# [What the exercise asks]
Begin at the top of the listing below. Write each line out exactly, ending with the line that holds "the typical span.".
━━━
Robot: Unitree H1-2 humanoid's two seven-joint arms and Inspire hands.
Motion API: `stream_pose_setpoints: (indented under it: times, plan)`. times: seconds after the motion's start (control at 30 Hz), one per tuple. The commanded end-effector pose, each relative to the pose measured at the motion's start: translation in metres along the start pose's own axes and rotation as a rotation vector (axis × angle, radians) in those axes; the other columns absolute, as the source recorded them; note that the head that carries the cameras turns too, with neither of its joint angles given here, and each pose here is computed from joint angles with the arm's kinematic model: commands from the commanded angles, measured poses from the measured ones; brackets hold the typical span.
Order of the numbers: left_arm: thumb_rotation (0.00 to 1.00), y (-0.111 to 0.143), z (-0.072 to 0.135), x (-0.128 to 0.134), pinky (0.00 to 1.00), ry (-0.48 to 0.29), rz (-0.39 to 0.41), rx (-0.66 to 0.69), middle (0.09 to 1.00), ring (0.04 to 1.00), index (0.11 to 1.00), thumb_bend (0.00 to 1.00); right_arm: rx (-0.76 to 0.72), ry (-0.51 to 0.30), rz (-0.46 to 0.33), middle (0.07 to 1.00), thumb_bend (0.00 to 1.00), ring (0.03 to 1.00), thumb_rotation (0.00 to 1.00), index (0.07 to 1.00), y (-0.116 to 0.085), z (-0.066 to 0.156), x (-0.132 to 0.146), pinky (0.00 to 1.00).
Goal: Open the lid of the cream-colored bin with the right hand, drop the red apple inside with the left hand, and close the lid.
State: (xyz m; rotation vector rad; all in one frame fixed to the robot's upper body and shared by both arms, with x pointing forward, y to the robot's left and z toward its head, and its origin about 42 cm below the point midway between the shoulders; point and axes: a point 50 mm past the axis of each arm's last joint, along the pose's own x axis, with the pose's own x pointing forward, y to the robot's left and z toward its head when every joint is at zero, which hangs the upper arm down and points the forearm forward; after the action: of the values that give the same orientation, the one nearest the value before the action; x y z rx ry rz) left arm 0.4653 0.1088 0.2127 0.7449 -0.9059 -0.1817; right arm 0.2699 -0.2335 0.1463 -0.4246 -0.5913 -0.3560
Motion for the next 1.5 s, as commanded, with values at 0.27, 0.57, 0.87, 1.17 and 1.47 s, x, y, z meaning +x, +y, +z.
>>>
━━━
# [Exercise answer]
Robot: Unitree H1-2 humanoid's two seven-joint arms and Inspire hands.
Motion API: `stream_pose_setpoints: (indented under it: times, plan)`. times: seconds after the motion's start (control at 30 Hz), one per tuple. The commanded end-effector pose, each relative to the pose measured at the motion's start: translation in metres along the start pose's own axes and rotation as a rotation vector (axis × angle, radians) in those axes; the other columns absolute, as the source recorded them; note that the head that carries the cameras turns too, with neither of its joint angles given here, and each pose here is computed from joint angles with the arm's kinematic model: commands from the commanded angles, measured poses from the measured ones; brackets hold the typical span.

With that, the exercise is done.